#### Work item
Repeat exactly the lines of the listing from the line containing "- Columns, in" through its last line, and nothing beyond them.

..............................

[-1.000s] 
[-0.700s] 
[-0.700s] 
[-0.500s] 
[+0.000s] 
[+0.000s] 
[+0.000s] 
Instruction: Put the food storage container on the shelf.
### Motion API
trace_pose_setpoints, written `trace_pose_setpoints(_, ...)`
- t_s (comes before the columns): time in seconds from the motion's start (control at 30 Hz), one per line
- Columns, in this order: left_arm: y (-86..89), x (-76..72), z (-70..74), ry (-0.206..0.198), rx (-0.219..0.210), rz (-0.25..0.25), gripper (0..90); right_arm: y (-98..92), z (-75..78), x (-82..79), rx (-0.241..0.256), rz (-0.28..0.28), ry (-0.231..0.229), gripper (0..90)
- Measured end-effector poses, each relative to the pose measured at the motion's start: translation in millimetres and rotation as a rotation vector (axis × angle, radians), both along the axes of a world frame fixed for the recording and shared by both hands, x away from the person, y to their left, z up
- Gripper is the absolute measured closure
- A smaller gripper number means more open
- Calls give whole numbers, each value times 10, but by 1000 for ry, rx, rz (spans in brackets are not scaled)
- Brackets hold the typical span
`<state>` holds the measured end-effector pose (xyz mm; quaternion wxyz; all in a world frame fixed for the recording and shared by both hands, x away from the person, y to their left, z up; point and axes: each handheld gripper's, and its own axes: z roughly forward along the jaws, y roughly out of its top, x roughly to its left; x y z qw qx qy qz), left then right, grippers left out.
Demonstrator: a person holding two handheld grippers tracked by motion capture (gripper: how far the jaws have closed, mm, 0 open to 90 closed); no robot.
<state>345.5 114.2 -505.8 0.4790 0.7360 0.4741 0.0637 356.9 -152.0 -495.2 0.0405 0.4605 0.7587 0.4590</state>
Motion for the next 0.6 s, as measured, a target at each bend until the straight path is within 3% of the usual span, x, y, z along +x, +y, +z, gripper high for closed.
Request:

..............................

#### Exercise answer
- Columns, in this order: left_arm: y (-86..89), x (-76..72), z (-70..74), ry (-0.206..0.198), rx (-0.219..0.210), rz (-0.25..0.25), gripper (0..90); right_arm: y (-98..92), z (-75..78), x (-82..79), rx (-0.241..0.256), rz (-0.28..0.28), ry (-0.231..0.229), gripper (0..90)
- Measured end-effector poses, each relative to the pose measured at the motion's start: translation in millimetres and rotation as a rotation vector (axis × angle, radians), both along the axes of a world frame fixed for the recording and shared by both hands, x away from the person, y to their left, z up
- Gripper is the absolute measured closure
- A smaller gripper number means more open
- Calls give whole numbers, each value times 10, but by 1000 for ry, rx, rz (spans in brackets are not scaled)
- Brackets hold the typical span
`<state>` holds the measured end-effector pose (xyz mm; quaternion wxyz; all in a world frame fixed for the recording and shared by both hands, x away from the person, y to their left, z up; point and axes: each handheld gripper's, and its own axes: z roughly forward along the jaws, y roughly out of its top, x roughly to its left; x y z qw qx qy qz), left then right, grippers left out.
Demonstrator: a person holding two handheld grippers tracked by motion capture (gripper: how far the jaws have closed, mm, 0 open to 90 closed); no robot.
<state>345.5 114.2 -505.8 0.4790 0.7360 0.4741 0.0637 356.9 -152.0 -495.2 0.0405 0.4605 0.7587 0.4590</state>
Motion for the next 0.6 s, as measured, a target at each bend until the straight path is within 3% of the usual span, x, y, z along +x, +y, +z, gripper high for closed.
Request:

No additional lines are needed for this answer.